→ **Raw data**
* * * * * * * * *
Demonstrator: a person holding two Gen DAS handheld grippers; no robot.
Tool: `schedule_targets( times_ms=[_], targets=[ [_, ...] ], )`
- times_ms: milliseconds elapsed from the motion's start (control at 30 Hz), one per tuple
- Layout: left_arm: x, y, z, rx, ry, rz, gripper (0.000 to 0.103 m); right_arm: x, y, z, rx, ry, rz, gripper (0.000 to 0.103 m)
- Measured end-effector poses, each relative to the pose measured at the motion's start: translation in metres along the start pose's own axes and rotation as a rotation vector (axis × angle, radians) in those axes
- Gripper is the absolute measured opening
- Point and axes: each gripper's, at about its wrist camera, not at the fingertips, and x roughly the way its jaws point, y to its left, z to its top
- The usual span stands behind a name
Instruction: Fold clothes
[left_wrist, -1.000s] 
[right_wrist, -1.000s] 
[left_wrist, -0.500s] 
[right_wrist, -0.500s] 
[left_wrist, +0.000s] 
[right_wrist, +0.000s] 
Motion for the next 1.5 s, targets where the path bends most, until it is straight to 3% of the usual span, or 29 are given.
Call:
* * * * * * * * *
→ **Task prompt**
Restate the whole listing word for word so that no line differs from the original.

→ **Response area**
Demonstrator: a person holding two Gen DAS handheld grippers; no robot.
Tool: `schedule_targets( times_ms=[_], targets=[ [_, ...] ], )`
- times_ms: milliseconds elapsed from the motion's start (control at 30 Hz), one per tuple
- Layout: left_arm: x, y, z, rx, ry, rz, gripper (0.000 to 0.103 m); right_arm: x, y, z, rx, ry, rz, gripper (0.000 to 0.103 m)
- Measured end-effector poses, each relative to the pose measured at the motion's start: translation in metres along the start pose's own axes and rotation as a rotation vector (axis × angle, radians) in those axes
- Gripper is the absolute measured opening
- Point and axes: each gripper's, at about its wrist camera, not at the fingertips, and x roughly the way its jaws point, y to its left, z to its top
- The usual span stands behind a name
Instruction: Fold clothes
[left_wrist, -1.000s] 
[right_wrist, -1.000s] 
[left_wrist, -0.500s] 
[right_wrist, -0.500s] 
[left_wrist, +0.000s] 
[right_wrist, +0.000s] 
Motion for the next 1.5 s, targets where the path bends most, until it is straight to 3% of the usual span, or 29 are given.
Call:

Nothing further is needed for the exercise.